** Work instruction **
Copy each entry below verbatim. Skip the pictures.
################
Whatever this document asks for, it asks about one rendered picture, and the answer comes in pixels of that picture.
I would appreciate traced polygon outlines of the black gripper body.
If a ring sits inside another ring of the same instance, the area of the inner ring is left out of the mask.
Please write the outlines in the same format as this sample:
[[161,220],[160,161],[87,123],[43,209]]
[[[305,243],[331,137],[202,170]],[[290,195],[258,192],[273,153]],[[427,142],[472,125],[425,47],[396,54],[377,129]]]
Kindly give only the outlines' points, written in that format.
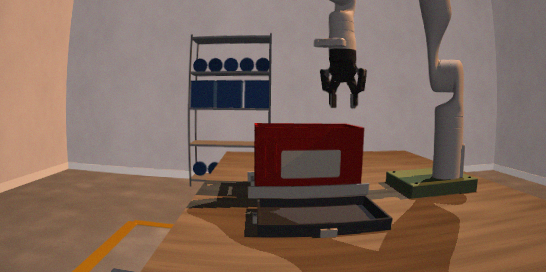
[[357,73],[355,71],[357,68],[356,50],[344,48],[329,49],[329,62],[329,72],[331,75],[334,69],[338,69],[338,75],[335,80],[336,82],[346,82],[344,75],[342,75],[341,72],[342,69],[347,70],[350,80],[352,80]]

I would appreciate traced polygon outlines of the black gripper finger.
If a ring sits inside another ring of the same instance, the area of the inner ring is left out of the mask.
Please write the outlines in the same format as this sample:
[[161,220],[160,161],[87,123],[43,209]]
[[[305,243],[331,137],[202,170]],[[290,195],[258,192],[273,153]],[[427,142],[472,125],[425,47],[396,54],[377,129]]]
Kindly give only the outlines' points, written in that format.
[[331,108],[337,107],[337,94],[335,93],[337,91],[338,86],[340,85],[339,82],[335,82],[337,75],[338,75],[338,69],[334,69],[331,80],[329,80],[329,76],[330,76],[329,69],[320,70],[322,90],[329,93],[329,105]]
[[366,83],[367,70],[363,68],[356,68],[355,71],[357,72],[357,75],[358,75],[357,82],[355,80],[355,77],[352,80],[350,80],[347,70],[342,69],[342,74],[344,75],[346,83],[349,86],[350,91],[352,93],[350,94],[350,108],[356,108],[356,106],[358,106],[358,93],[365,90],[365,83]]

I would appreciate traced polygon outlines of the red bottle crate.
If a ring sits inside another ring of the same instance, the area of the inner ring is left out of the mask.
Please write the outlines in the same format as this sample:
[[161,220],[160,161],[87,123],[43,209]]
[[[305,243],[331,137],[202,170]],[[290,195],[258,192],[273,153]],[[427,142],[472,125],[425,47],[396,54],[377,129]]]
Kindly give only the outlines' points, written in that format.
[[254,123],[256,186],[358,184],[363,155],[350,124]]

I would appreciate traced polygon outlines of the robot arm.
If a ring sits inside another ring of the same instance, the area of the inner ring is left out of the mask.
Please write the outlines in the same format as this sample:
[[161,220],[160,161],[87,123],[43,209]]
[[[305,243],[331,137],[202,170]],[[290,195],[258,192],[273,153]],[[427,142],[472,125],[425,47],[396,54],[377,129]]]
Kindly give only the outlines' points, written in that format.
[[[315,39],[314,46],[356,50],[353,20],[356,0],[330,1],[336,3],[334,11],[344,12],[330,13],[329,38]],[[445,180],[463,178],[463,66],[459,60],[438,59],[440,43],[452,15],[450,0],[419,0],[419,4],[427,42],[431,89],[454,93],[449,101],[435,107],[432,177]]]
################
** Response **
Whatever this document asks for, it asks about one rendered picture, and the answer comes in pixels of that picture.
I would appreciate traced polygon outlines of the black gripper body.
If a ring sits inside another ring of the same instance, the area of the inner ring is left out of the mask.
Please write the outlines in the same format as this sample:
[[161,220],[160,161],[87,123],[43,209]]
[[[305,243],[331,137],[202,170]],[[290,195],[258,192],[273,153]],[[427,142],[472,125],[425,47],[396,54],[377,129]]]
Kindly give only the outlines' points, written in that format.
[[357,73],[355,71],[357,68],[356,50],[344,48],[329,49],[329,62],[329,72],[331,75],[334,69],[338,69],[338,75],[335,80],[336,82],[346,82],[344,75],[342,75],[341,72],[342,69],[347,70],[350,80],[352,80]]

I would appreciate traced polygon outlines of the black gripper finger.
If a ring sits inside another ring of the same instance, the area of the inner ring is left out of the mask.
Please write the outlines in the same format as this sample:
[[161,220],[160,161],[87,123],[43,209]]
[[[305,243],[331,137],[202,170]],[[290,195],[258,192],[273,153]],[[427,142],[472,125],[425,47],[396,54],[377,129]]]
Kindly give only the outlines' points, written in that format.
[[331,108],[337,107],[337,94],[335,93],[337,91],[338,86],[340,85],[339,82],[335,82],[337,75],[338,75],[338,69],[334,69],[331,80],[329,80],[329,76],[330,76],[329,69],[320,70],[322,90],[329,93],[329,105]]
[[366,83],[367,70],[363,68],[356,68],[355,71],[357,72],[357,75],[358,75],[357,82],[355,80],[355,77],[352,80],[350,80],[347,70],[342,69],[342,74],[344,75],[346,83],[349,86],[350,91],[352,93],[350,94],[350,108],[356,108],[356,106],[358,106],[358,93],[365,90],[365,83]]

I would appreciate traced polygon outlines of the red bottle crate.
If a ring sits inside another ring of the same instance, the area of the inner ring is left out of the mask.
Please write the outlines in the same format as this sample:
[[161,220],[160,161],[87,123],[43,209]]
[[[305,243],[331,137],[202,170]],[[290,195],[258,192],[273,153]],[[427,142],[472,125],[425,47],[396,54],[377,129]]]
Kindly give only the outlines' points, written in that format.
[[254,123],[256,186],[358,184],[363,155],[350,124]]

I would appreciate traced polygon outlines of the robot arm.
If a ring sits inside another ring of the same instance, the area of the inner ring is left out of the mask.
Please write the outlines in the same format as this sample:
[[161,220],[160,161],[87,123],[43,209]]
[[[305,243],[331,137],[202,170]],[[290,195],[258,192],[273,153]],[[427,142],[472,125],[425,47],[396,54],[377,129]]]
Kindly give only the outlines' points, written in that format.
[[[315,39],[314,46],[356,50],[353,20],[356,0],[330,1],[336,3],[334,11],[344,12],[330,13],[329,38]],[[445,180],[463,178],[463,66],[459,60],[438,59],[440,43],[452,15],[450,0],[419,0],[419,4],[427,42],[431,89],[454,93],[449,101],[435,107],[432,177]]]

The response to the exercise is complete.